An acceptable answer repeats exactly the line with "Segment every instance of the white" and each line after it through the end of the entries, and includes nothing else.
##############################
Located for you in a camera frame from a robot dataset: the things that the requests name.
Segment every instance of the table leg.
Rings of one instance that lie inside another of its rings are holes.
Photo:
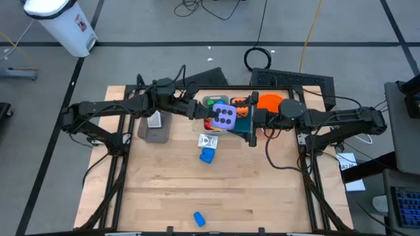
[[[386,168],[391,168],[393,170],[397,169],[394,151],[344,170],[343,181],[344,183],[349,183],[368,176],[373,176],[382,173]]]

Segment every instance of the black metal frame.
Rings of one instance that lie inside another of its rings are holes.
[[[130,94],[134,91],[134,94],[139,94],[140,90],[142,90],[143,88],[138,85],[127,85],[125,87],[125,92],[124,92],[124,100],[128,99],[130,97]],[[226,86],[226,85],[208,85],[208,86],[200,86],[199,88],[200,90],[286,90],[288,91],[289,97],[291,99],[294,99],[294,91],[295,91],[295,87],[270,87],[270,86],[248,86],[248,85],[230,85],[230,86]],[[305,98],[304,98],[304,94],[301,92],[299,93],[299,100],[304,103],[305,102]],[[133,129],[134,129],[134,117],[130,117],[130,121],[129,121],[129,127],[128,127],[128,131],[124,132],[125,134],[130,134],[131,137],[133,136]],[[121,115],[119,118],[119,124],[118,124],[118,134],[122,135],[123,134],[123,130],[124,130],[124,122],[125,122],[125,115]],[[295,132],[296,135],[301,133],[301,130],[299,130],[298,127],[295,128]],[[298,139],[296,139],[297,145],[298,145],[298,151],[299,151],[299,157],[301,160],[301,166],[303,169],[305,169],[305,167],[307,167],[306,165],[306,161],[305,161],[305,157],[306,157],[306,146],[299,144]],[[129,160],[129,151],[130,151],[130,147],[131,147],[131,142],[128,142],[127,144],[127,148],[123,153],[120,153],[121,155],[113,155],[112,157],[112,161],[111,161],[111,165],[110,165],[110,171],[109,171],[109,175],[108,175],[108,181],[106,184],[106,192],[105,192],[105,200],[100,204],[100,206],[98,207],[98,209],[96,210],[97,212],[101,212],[102,214],[99,215],[99,217],[96,218],[91,218],[89,219],[89,221],[83,225],[81,228],[79,229],[75,229],[75,231],[67,231],[67,232],[56,232],[56,233],[49,233],[48,235],[104,235],[105,233],[111,233],[111,232],[118,232],[117,231],[117,227],[118,227],[118,220],[119,220],[119,213],[121,210],[121,201],[122,201],[122,196],[123,196],[123,190],[124,190],[124,181],[125,181],[125,174],[126,174],[126,170],[127,170],[127,164],[128,164],[128,160]],[[119,158],[122,158],[122,164],[121,164],[121,170],[119,173],[119,176],[117,178],[116,181],[114,181],[115,178],[115,173],[116,173],[116,168],[117,168],[117,162]],[[311,230],[312,232],[310,233],[323,233],[324,235],[374,235],[374,234],[365,234],[365,233],[356,233],[353,231],[332,231],[329,225],[329,217],[327,215],[326,210],[324,210],[323,208],[320,208],[320,212],[321,212],[321,216],[322,216],[322,222],[323,222],[323,229],[319,229],[318,225],[317,225],[317,220],[316,220],[316,215],[315,215],[315,208],[314,208],[314,204],[313,204],[313,199],[312,199],[312,192],[311,192],[311,188],[313,189],[314,187],[319,191],[320,195],[318,196],[321,198],[324,198],[324,193],[323,193],[323,189],[322,189],[322,181],[320,178],[320,173],[319,173],[319,168],[318,168],[318,163],[316,158],[314,159],[314,164],[312,165],[313,168],[313,173],[314,173],[314,180],[315,180],[315,185],[316,186],[307,186],[306,184],[304,185],[304,189],[305,189],[305,195],[306,195],[306,203],[307,203],[307,207],[308,207],[308,217],[310,220],[310,225],[311,225]],[[113,218],[112,218],[112,225],[111,228],[105,228],[105,222],[106,222],[106,218],[107,218],[107,213],[108,213],[108,207],[109,207],[109,202],[111,201],[111,199],[114,197],[114,195],[116,194],[116,200],[115,200],[115,208],[114,208],[114,213],[113,213]],[[99,225],[98,225],[98,229],[93,229],[93,227],[95,226],[96,222],[99,220]],[[166,232],[142,232],[141,235],[208,235],[209,233],[197,233],[197,232],[191,232],[191,233],[187,233],[187,232],[182,232],[182,233],[178,233],[178,232],[174,232],[173,231],[173,227],[168,226],[167,231]],[[285,235],[285,233],[265,233],[264,228],[260,228],[258,233],[219,233],[218,235],[257,235],[258,236],[263,236],[263,235]]]

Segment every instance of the blue block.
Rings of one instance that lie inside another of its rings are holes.
[[[215,156],[215,150],[212,148],[204,147],[201,151],[201,155],[199,158],[204,161],[205,163],[211,163],[213,157]]]
[[[199,212],[194,213],[194,219],[196,219],[198,226],[201,227],[205,225],[204,217]]]

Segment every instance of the yellow cable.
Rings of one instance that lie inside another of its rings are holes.
[[[0,34],[16,49],[18,50],[20,53],[22,53],[22,55],[24,56],[24,58],[31,64],[33,64],[35,67],[37,67],[37,64],[22,50],[20,49],[17,45],[15,45],[2,31],[0,31]],[[25,69],[33,69],[33,70],[38,70],[37,68],[25,68]]]
[[[306,41],[304,42],[304,45],[303,45],[302,56],[301,56],[301,65],[299,66],[299,73],[302,73],[302,64],[303,64],[303,58],[305,57],[306,45],[308,44],[310,35],[312,35],[312,30],[314,29],[315,23],[318,19],[318,15],[320,14],[322,1],[323,0],[320,0],[320,3],[318,4],[318,10],[316,10],[315,18],[312,21],[312,25],[310,26],[308,37],[306,38]]]

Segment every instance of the white trash can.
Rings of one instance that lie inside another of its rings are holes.
[[[27,0],[24,10],[73,56],[88,56],[98,40],[77,0]]]
##############################
## Solution to this problem
Segment every instance of the white trash can.
Rings of one instance that lie inside another of its rings are holes.
[[[27,0],[24,10],[73,56],[88,56],[98,40],[77,0]]]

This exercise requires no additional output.